Chelwood Avenue, Childwall Valley, Liverpool 16
A strongly individualistic building in the New Brutalist style, with some furnishings of note.
The church was built as part of the huge expansion of Liverpool suburbs into the Childwall Valley in the 1960s. The priest favoured a rectangular building with a traditional liturgical arrangement, but the character of the building is far from traditional. The top of the tower was removed in 2006, when the windows were replaced and the interior redecorated. In 2007, it was transferred from the parish of St John Almond to that of Christ the King.

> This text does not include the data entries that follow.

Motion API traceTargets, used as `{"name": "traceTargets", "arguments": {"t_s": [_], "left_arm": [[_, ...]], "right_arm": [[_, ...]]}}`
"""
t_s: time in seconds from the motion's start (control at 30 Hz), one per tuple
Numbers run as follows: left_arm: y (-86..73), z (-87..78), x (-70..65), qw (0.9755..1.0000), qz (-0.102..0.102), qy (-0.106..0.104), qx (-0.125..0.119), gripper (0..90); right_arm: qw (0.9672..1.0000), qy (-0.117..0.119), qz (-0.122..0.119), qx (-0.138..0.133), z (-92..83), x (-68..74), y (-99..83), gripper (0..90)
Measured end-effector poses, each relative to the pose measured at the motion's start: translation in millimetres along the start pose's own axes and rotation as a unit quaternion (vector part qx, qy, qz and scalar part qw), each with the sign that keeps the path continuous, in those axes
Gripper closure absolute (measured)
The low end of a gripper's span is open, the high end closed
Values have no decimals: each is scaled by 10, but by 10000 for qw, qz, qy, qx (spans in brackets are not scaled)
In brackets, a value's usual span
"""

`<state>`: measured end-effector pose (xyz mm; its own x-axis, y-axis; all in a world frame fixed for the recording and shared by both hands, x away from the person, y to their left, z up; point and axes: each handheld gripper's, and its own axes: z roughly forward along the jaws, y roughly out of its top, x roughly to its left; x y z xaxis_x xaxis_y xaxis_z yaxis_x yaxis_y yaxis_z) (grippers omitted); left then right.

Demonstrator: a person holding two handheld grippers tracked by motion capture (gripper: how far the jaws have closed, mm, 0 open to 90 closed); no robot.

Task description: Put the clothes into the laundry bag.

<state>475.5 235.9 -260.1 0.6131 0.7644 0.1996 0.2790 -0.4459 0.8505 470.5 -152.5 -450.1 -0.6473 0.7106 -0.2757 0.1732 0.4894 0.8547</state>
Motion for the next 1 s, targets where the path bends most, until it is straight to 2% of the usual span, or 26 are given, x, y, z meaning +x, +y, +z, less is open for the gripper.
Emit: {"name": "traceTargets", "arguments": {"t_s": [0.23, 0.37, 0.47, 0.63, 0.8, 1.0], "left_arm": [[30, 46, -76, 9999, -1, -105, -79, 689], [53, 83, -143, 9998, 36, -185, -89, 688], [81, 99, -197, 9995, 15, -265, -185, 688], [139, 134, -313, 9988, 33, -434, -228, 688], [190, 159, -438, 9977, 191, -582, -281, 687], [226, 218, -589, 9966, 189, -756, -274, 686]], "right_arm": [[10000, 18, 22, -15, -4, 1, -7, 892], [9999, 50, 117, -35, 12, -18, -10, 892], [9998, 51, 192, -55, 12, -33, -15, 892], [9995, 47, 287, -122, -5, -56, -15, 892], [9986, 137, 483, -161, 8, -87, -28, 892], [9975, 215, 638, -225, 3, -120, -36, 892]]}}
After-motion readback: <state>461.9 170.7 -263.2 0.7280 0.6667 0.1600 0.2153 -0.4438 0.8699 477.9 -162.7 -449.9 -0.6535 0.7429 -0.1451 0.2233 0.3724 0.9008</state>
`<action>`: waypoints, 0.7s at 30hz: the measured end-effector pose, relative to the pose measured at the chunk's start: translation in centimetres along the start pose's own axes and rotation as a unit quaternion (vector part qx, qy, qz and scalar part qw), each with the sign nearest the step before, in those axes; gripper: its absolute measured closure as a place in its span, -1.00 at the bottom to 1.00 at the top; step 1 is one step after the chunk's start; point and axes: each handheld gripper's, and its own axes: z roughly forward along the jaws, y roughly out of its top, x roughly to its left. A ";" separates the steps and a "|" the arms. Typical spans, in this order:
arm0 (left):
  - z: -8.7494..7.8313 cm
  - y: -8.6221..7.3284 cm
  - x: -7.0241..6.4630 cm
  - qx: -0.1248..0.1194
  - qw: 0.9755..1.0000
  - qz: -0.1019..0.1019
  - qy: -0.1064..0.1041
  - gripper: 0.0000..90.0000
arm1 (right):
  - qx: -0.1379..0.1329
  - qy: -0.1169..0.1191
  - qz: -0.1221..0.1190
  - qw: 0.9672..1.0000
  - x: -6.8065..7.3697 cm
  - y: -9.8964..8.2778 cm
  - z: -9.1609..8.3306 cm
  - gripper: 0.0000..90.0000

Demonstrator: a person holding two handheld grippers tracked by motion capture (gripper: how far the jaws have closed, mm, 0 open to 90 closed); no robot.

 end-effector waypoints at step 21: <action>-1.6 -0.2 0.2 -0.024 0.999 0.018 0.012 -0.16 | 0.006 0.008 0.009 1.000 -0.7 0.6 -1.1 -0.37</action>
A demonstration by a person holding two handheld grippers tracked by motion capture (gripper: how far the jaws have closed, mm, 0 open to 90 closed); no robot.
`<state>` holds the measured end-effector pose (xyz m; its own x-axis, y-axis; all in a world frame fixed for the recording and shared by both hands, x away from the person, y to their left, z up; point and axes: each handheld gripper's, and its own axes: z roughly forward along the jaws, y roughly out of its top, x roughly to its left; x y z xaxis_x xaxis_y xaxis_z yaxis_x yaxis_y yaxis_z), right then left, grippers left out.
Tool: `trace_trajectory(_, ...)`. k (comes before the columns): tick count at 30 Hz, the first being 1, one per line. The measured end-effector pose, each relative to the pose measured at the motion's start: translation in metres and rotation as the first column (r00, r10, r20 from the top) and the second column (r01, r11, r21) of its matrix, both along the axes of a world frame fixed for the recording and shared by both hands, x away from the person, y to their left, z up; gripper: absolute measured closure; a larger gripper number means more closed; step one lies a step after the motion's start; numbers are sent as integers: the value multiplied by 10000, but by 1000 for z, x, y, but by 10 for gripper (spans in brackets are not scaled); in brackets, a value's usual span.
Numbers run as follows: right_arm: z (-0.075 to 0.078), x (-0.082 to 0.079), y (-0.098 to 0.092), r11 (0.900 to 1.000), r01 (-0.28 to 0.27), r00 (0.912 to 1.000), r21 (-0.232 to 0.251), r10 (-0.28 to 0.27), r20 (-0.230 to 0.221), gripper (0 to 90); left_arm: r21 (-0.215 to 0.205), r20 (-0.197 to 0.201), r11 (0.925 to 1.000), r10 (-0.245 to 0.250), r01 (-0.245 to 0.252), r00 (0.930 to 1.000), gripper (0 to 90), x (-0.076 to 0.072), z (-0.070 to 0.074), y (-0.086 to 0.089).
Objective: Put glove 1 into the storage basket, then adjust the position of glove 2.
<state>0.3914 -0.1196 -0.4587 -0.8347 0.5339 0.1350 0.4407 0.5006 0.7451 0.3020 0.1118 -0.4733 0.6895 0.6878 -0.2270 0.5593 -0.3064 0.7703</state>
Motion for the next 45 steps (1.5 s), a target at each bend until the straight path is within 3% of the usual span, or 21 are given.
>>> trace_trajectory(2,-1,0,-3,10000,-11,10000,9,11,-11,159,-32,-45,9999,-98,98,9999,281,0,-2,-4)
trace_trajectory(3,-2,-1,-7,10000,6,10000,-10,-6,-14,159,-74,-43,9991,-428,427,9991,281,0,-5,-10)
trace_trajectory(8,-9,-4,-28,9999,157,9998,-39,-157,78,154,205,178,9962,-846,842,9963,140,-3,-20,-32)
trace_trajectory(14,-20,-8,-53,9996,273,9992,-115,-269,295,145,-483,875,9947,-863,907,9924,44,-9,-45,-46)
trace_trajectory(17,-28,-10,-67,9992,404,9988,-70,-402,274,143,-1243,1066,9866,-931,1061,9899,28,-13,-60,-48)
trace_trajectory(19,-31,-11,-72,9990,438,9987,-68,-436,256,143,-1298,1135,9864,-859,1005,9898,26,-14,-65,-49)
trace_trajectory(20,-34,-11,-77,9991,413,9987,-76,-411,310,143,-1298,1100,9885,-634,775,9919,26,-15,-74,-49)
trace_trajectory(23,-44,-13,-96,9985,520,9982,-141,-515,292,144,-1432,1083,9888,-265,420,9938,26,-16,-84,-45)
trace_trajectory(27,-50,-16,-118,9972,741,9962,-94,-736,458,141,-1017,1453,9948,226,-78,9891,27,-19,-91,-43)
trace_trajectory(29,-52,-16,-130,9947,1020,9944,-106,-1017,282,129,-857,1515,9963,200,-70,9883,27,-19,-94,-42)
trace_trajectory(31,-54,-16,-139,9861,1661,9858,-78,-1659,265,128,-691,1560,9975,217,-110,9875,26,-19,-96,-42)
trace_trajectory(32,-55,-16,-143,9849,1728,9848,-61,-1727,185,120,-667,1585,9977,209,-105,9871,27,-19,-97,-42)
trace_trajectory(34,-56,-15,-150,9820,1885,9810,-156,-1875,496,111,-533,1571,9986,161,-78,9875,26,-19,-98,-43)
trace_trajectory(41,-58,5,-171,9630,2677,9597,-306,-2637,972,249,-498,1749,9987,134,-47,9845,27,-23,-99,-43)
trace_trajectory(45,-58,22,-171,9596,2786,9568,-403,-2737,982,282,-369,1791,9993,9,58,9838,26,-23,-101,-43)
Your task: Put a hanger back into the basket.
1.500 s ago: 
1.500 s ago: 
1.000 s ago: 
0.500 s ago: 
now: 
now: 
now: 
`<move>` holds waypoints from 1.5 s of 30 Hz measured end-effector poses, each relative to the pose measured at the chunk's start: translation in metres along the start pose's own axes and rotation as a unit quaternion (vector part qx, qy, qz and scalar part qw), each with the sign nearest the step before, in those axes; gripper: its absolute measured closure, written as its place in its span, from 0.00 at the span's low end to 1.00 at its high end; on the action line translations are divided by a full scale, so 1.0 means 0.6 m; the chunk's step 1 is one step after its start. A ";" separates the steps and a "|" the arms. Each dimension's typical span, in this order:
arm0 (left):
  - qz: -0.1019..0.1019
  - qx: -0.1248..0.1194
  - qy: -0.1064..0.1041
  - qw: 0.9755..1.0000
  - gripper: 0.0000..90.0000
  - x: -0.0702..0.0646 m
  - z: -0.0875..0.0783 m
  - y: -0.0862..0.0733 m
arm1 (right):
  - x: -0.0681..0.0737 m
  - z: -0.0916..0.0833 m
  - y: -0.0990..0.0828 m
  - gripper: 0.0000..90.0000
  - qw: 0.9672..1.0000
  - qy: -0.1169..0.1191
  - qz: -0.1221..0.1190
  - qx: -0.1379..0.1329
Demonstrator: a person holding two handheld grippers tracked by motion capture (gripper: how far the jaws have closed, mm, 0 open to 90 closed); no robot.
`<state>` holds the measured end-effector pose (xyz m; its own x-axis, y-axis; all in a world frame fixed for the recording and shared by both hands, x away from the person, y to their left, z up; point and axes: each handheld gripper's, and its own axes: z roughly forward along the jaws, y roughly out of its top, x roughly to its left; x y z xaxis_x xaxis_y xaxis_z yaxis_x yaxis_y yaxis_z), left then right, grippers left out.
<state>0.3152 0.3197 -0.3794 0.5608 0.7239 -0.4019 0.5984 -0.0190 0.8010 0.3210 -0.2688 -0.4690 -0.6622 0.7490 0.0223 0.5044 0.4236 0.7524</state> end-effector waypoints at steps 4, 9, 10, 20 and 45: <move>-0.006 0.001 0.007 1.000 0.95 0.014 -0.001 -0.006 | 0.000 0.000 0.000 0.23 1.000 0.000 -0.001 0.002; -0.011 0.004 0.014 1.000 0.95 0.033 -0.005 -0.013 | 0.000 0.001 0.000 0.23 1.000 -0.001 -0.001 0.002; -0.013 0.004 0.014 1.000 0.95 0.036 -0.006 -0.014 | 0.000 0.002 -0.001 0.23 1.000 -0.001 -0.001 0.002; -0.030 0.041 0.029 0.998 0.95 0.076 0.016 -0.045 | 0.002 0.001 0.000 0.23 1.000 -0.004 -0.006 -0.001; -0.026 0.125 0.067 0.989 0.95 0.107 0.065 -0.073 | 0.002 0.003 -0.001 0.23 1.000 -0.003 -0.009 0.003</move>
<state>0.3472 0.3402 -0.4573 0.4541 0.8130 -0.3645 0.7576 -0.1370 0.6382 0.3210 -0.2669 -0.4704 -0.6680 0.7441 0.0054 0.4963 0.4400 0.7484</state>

St Pascal Baylon was designed by Sidney Bolland and erected in 1964. The complex comprises a large rectangular church, with a side chapel, now converted to form a meeting room, a sacristy, presbytery and parish centre. The bell tower, which was never fitted with bells, was demolished in 2006. The building is in the New Brutalist manner, with high massy walls of brick and concrete, and windows deeply recessed, so as to be almost invisible from outside. The brickwork of the north and south walls is taken up to form a series of free-standing panels separated by the recessed windows, and on the south side there is sloping glazing at the lower level to light a series of small side chapels.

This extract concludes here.